L’archipel des moustiques
#05
Architecture, master ENSAPLV
Angel Alejandro Soto Martinez
Texte, master IEDES
Léo Varrasso
"Colonization Island" is created using a wooden plank and cork with the aim of providing a nesting site for mosquitoes near water. Its shape is based on the representation of French-colonized islands.
The link between Mayotte and New Caledonia and mosquitoes lies in their shared environment, which provides ideal conditions for mosquito breeding and proliferation. These islands' tropical and subtropical climates, along with stagnant water sources, create habitats conducive to mosquito populations. As a result, mosquitoes thrive in these regions, posing challenges such as the transmission of vector-borne diseases. However, this also fosters opportunities for scientific research, public health initiatives, and the development of effective mosquito control strategies.
Angel Alejandro Soto Martinez
Le statut fluctuant de l’animal puise à plusieurs sources idéologiques, imaginaires et symboliques. Dans le rapport direct et intime au corps, l’insecte est perçu comme nuisible ; il incarne alors l'animal qui harcèle le dormeur en agissant à son insu. Plus encore dans la tradition judéo-chrétienne, on n’est guère plus disposé à l’égard de l’insecte. Dans l'Exode, il incarne le troisième fléau lancé par le Seigneur contre Pharaon qui refuse de libérer le peuple juif. Dans la Genèse, le « moustique biblique » est aussi l’insecte de la chute. Il apparaît lorsque la terre dégénère en une nature répugnante contrairement à l’abeille, « le seul animal qui nous reste du paradis perdu ».
Le moustique, dépendant des zones humides, partage l’histoire de ces milieux. Territoires marginaux, abandonnés aux pauvres, les marais étaient, jusqu'au début du XXe siècle, associés aux puanteurs et aux maladies (paludisme, fièvres et infections). L'éradication des moustiques était même une condition considérée comme essentielle au développement du tourisme. Dans cet élan de modernité d’après-guerre, de nombreuses politiques de lutte contre les moustiques ont été initiées à la fin des années 1950 dans différentes régions.
A l'aune des critiques croissantes de notre modernité meurtrière, l'héritage anthropocentrique cède peu à peu la place à un certain biocentrisme, une conception du monde qui place la nature au centre de ses préoccupations, ramenant l'homme au niveau de destructeur, et prônant la protection des écosystèmes, de leur biomasse et de leur biodiversité.
Malgré cela, le moustique est facilement assimilé à la figure du vampire sanguinaire, mais contrairement à d'effrayantes légendes, ce vampire ne cherche pas tant à voler la vie qu'à maintenir l'équilibre délicat de son écosystème.
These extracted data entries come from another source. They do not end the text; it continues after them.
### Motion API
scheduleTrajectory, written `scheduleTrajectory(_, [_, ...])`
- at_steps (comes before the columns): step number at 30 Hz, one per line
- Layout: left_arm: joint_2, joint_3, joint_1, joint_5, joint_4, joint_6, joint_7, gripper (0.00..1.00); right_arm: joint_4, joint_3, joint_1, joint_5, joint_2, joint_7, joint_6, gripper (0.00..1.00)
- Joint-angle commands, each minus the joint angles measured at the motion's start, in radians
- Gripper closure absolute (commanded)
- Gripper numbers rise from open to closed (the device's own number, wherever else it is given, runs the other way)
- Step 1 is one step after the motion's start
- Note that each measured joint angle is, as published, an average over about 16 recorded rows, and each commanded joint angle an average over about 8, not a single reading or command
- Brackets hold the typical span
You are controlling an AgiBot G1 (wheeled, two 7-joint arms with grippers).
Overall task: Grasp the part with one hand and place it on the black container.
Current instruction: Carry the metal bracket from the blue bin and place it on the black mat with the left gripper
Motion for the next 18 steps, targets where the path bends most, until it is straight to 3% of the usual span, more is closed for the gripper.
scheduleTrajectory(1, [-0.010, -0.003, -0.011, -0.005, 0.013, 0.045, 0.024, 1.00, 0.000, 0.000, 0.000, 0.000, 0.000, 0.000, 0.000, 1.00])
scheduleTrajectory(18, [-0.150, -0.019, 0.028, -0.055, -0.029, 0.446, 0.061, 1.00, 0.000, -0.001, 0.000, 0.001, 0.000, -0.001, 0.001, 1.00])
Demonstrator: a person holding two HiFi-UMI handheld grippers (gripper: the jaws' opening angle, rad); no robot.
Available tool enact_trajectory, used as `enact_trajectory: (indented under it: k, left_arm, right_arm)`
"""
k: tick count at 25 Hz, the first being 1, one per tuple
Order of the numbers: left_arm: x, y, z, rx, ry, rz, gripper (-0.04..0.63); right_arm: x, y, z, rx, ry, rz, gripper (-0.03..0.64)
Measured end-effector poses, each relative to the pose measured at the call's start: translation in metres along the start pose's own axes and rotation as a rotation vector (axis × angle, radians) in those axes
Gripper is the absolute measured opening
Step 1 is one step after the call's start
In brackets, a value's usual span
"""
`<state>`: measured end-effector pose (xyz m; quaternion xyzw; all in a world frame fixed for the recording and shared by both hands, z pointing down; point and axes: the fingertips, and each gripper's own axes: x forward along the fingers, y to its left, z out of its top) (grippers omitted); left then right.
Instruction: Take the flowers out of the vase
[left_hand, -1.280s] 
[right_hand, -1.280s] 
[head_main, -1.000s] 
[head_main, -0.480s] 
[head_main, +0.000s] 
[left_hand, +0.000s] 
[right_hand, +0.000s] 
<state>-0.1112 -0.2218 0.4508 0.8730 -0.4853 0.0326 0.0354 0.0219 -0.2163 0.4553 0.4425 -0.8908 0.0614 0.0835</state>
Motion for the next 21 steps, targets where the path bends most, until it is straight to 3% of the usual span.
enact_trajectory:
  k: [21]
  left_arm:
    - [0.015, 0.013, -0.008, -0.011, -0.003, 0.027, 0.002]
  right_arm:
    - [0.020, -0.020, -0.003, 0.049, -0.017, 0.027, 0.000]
Il prend une goutte de sang par-ci, une bouchée par-là, ne prenant que ce dont il a besoin pour survivre. Dans cette danse de la vie et de la mort, il devient un maillon essentiel de la chaîne alimentaire, régulant les populations d’insectes et assurant la pérennité des écosystèmes.
Comme un vampire nécessaire. Sa piqûre, bien que dérangeante, n'est finalement qu'un rappel doux-amer de notre dépendance mutuelle dans la symphonie de la vie. C'est pourquoi l'abri anti-moustique que nous avons imaginé pourrait nous inviter à reconsidérer la place du moustique au sein de notre imaginaire entre danger et nécessité, entre peur et fascination. Malheureusement aujourd’hui, au lieu de trouver refuge et compassion, le moustique est souvent accueilli avec hostilité et méfiance. Ses piqûres, autrefois considérées comme une nuisance mineure, sont désormais perçues comme une menace sérieuse pour la santé publique, renforçant ainsi les préjugés à son encontre.
Il semble donc que le moustique incarne à la fois la fragilité de la nature face aux pressions de la modernité et la résilience des êtres vivants qui cherchent à s’adapter aux changements.
En résumé, la beauté paradoxale du moustique réside dans sa capacité à incarner à la fois des aspects esthétiques attrayants, des fonctions écologiques importantes et des interactions complexes avec les humains et d’autres organismes. Cette dualité fait du moustique un sujet d’étude fascinant qui invite à une réflexion approfondie sur notre relation avec le monde naturel.